● **WHAT YOU SHOULD DO**: Your answer should be every line of the entries that has the string "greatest" in it.

● **DATA RECORDS**:
++++

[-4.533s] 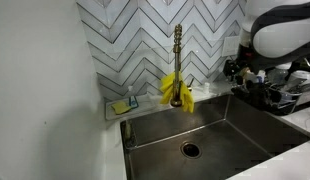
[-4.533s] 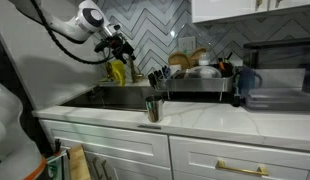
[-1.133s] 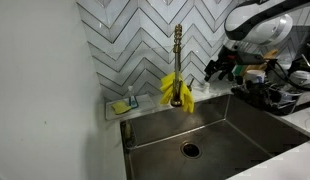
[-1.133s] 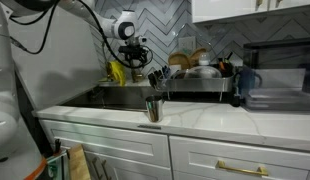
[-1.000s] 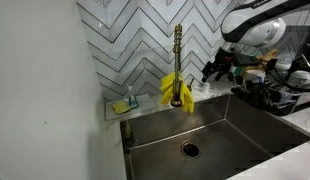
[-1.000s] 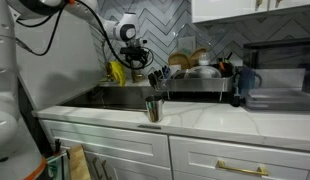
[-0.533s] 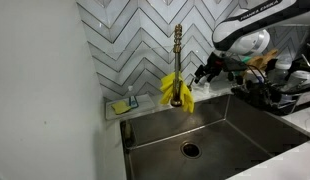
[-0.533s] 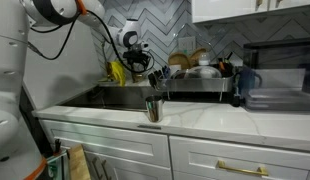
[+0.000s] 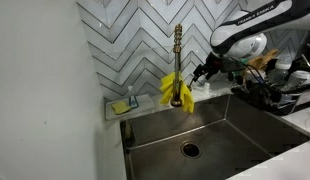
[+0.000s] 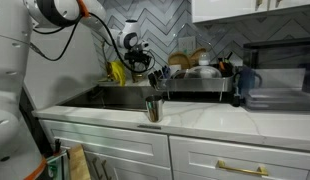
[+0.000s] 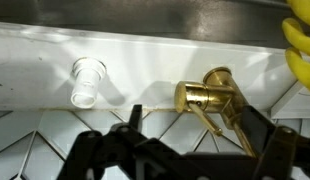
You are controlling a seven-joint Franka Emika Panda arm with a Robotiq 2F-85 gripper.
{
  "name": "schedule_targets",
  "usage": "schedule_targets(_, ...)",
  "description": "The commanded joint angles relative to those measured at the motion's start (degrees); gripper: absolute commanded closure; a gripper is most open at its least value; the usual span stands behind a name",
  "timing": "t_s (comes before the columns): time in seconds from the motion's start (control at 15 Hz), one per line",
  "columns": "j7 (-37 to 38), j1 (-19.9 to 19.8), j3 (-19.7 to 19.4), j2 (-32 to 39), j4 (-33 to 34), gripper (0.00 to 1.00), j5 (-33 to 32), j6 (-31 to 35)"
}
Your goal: Turn the tap on using the tap faucet
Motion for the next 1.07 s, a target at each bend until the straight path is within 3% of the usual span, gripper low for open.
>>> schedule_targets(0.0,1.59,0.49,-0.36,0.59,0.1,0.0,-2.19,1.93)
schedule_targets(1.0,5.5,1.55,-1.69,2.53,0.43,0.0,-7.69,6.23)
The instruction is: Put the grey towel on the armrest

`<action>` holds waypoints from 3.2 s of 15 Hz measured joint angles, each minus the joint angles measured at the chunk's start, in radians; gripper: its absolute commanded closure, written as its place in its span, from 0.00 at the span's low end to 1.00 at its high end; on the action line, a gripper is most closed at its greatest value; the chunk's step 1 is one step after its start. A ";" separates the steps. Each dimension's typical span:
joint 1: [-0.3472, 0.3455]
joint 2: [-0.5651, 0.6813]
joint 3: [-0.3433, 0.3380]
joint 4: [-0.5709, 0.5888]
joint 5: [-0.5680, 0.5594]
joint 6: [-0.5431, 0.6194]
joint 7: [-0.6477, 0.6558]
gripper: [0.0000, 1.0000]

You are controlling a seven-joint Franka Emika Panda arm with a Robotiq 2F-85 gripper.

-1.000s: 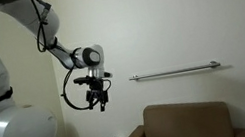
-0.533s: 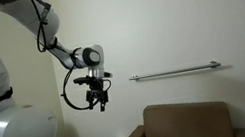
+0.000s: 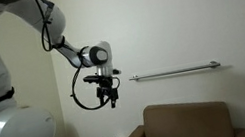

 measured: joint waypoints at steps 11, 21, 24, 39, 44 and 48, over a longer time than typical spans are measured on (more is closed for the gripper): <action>-0.141 0.385 -0.185 0.350 -0.025 -0.037 -0.146 0.00; -0.142 0.475 -0.182 0.430 -0.013 -0.078 -0.154 0.00; -0.142 0.557 -0.175 0.447 -0.013 -0.072 -0.161 0.00; -0.145 1.190 -0.155 0.790 -0.114 0.192 -0.215 0.00; -0.170 1.326 -0.126 0.896 -0.124 0.196 -0.329 0.00; -0.198 1.374 -0.105 0.939 -0.131 0.134 -0.399 0.00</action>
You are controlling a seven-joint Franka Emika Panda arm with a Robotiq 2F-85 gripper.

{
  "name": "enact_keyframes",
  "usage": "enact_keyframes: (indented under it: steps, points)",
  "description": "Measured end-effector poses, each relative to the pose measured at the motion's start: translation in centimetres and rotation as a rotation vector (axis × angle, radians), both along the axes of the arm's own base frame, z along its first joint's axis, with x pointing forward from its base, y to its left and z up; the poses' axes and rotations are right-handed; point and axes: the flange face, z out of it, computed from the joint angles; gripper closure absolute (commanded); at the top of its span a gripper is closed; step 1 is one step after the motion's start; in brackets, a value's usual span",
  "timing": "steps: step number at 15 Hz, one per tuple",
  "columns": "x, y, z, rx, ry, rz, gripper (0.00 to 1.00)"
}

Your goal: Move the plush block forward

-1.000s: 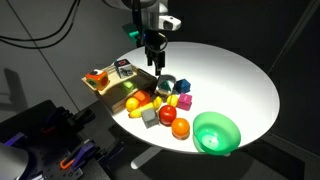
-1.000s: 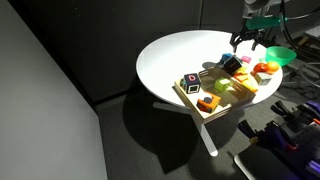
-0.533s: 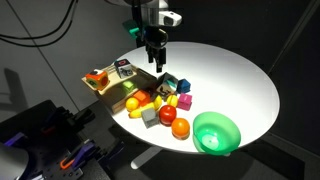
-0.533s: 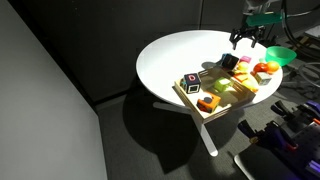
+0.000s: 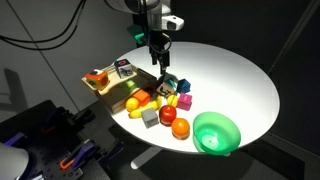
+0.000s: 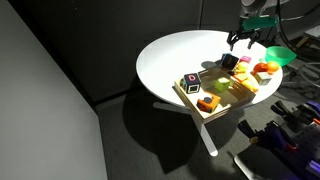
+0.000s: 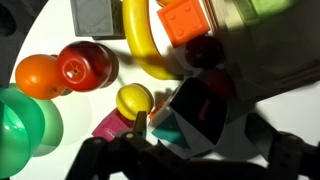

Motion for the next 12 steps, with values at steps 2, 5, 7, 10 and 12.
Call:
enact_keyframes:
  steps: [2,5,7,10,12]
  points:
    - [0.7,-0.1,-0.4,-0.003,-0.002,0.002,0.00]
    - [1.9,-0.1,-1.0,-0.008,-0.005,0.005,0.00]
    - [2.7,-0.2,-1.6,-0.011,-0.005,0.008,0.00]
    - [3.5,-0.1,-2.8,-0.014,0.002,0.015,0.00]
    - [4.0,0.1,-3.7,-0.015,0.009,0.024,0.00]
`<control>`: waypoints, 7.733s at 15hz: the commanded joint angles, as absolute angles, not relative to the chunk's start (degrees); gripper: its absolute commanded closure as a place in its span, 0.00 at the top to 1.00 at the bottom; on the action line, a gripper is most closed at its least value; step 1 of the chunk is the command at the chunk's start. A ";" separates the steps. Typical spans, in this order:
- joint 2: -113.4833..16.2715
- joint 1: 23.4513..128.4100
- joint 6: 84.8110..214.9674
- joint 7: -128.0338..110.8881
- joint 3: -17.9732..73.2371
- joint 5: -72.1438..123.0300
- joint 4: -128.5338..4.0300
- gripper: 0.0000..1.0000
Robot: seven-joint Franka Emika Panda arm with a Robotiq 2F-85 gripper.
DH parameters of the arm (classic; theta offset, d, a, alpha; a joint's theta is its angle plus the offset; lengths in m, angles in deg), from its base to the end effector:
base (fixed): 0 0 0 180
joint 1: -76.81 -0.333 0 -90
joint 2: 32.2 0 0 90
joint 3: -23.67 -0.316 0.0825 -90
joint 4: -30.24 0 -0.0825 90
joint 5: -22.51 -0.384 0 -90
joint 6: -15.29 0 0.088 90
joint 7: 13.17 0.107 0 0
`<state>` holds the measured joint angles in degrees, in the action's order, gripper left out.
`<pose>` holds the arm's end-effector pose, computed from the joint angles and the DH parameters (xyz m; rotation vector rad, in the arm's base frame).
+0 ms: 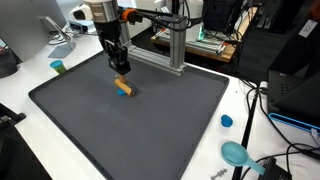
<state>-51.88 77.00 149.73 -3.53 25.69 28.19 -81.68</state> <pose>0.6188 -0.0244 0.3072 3.0524 -0.2091 0.0838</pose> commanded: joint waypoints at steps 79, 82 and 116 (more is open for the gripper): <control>-42.67 82.24 163.79 -24.75 23.52 18.33 -92.47 0.22; -35.55 80.97 153.72 -27.70 24.61 24.39 -93.37 0.22; -44.92 82.09 130.54 -90.59 23.92 20.48 -74.66 0.47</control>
<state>-44.93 81.94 130.71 -90.64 24.10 20.43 -74.78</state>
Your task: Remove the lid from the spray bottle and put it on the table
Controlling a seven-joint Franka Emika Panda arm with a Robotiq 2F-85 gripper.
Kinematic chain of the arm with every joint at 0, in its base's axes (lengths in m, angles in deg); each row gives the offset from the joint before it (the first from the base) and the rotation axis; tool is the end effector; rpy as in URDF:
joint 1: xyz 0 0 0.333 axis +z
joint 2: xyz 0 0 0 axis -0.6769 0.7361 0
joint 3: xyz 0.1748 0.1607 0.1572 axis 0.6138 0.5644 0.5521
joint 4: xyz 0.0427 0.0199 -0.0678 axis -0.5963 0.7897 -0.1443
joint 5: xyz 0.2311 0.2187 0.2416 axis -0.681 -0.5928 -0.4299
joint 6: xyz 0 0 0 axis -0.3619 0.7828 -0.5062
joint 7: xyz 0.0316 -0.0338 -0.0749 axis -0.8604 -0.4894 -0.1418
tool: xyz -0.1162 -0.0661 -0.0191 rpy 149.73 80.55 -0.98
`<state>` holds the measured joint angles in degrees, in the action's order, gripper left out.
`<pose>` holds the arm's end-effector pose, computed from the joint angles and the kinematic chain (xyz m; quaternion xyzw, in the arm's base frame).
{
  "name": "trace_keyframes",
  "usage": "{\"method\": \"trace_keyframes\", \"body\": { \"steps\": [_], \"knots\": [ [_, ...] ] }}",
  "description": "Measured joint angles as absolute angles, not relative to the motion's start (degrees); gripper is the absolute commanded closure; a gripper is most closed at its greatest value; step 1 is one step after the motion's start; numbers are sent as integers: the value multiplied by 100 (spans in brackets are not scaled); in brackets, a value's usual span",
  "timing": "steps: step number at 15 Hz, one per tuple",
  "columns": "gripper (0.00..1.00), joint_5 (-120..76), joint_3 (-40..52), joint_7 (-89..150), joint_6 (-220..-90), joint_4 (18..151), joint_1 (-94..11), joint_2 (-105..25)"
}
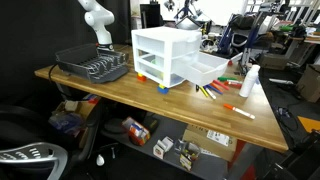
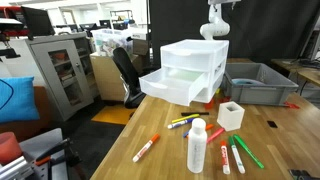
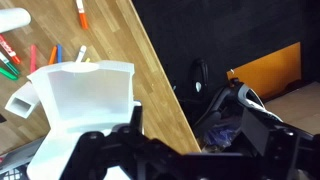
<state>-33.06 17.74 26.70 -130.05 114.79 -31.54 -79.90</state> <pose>0.4416 0.1707 0.5246 -0.9861 -0.1356 -0.0782 0.0558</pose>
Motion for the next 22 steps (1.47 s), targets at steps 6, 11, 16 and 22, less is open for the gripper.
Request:
{"method": "trace_keyframes", "body": {
  "steps": [6, 11, 16, 22],
  "knots": [
    [0, -3306, 1775, 2670, -13005, 11479, -3154, -7990],
    [0, -2789, 1747, 3125, -13106, 11503, -3453, -7749],
    [0, -1488, 1202, 3725, -13973, 11533, -4442, -6309],
    [0, -1330, -117, 3814, -13660, 10860, -5450, -5909]
  ]
}}
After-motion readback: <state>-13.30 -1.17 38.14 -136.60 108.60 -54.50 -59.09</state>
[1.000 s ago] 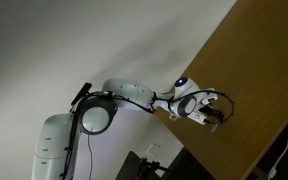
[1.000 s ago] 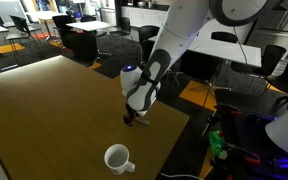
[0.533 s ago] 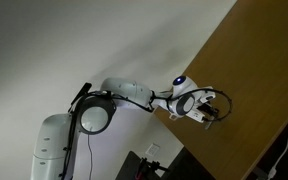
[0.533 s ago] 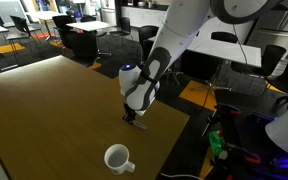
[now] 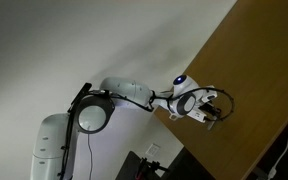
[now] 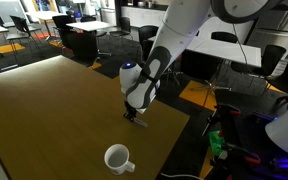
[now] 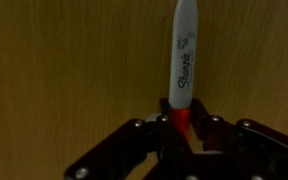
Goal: Put the marker inside the mug cup
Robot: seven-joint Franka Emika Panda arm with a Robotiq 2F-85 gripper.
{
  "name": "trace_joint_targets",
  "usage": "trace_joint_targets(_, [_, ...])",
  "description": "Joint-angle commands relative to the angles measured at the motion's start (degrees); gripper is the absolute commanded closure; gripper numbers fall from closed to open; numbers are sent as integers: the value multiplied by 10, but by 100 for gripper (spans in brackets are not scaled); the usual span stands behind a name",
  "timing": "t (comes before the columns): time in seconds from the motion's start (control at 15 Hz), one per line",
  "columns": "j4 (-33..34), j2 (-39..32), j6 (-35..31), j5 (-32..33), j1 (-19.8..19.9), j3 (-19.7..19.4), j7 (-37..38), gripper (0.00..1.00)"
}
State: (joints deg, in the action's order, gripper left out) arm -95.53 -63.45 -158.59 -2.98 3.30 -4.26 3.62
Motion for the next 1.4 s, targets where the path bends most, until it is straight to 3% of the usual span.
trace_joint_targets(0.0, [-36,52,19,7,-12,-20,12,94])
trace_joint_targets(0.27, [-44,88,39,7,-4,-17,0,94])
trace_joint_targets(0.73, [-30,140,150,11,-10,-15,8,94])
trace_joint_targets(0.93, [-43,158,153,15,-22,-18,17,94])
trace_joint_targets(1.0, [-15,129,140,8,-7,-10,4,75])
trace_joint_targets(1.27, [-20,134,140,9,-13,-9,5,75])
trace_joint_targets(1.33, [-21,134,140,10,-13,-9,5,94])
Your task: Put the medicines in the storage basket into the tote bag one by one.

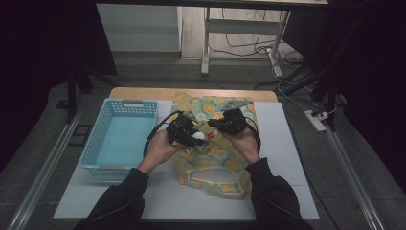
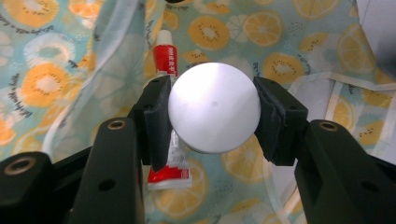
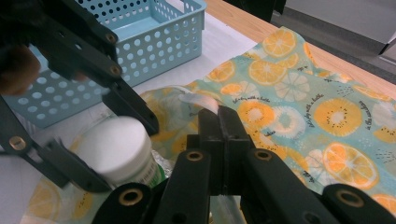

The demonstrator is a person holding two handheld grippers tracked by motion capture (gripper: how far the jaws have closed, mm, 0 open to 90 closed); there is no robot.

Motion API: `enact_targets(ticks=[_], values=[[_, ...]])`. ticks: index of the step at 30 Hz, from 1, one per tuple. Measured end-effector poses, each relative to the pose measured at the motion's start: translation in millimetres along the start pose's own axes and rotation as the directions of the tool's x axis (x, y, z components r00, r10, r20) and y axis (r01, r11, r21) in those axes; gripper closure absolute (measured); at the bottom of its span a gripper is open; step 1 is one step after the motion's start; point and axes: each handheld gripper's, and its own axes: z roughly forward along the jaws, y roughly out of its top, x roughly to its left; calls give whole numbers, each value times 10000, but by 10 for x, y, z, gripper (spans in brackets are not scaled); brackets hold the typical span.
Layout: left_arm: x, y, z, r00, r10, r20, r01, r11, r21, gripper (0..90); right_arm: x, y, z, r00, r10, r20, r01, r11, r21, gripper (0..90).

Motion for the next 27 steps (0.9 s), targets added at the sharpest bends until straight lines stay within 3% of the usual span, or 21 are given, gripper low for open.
enact_targets(ticks=[27], values=[[-85,183,436,9994,353,27,-352,9992,-204,504,-8,-6,15,10000,-13,50,12,10000,61,900]])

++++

● **ANSWER SECTION**:
`<action>` holds waypoints from 3.2 s of 15 Hz measured joint angles, each minus the joint angles measured at the chunk's start, in radians; gripper: its absolute commanded closure, written as its place in its span, from 0.00 at the span's low end to 1.00 at its high end; on the action line, a gripper is most closed at its greatest value; the chunk's step 1 is one step after its start. A ";" separates the steps. Each dimension's typical span:
  "description": "Measured joint angles as absolute angles, not relative to the motion's start (degrees); gripper is the absolute commanded closure; a gripper is most closed at its greatest value; step 1 is one step after the motion's start; numbers are sent as integers: the value multiplied by 100 (spans in brackets are not scaled); in brackets, a value's usual span",

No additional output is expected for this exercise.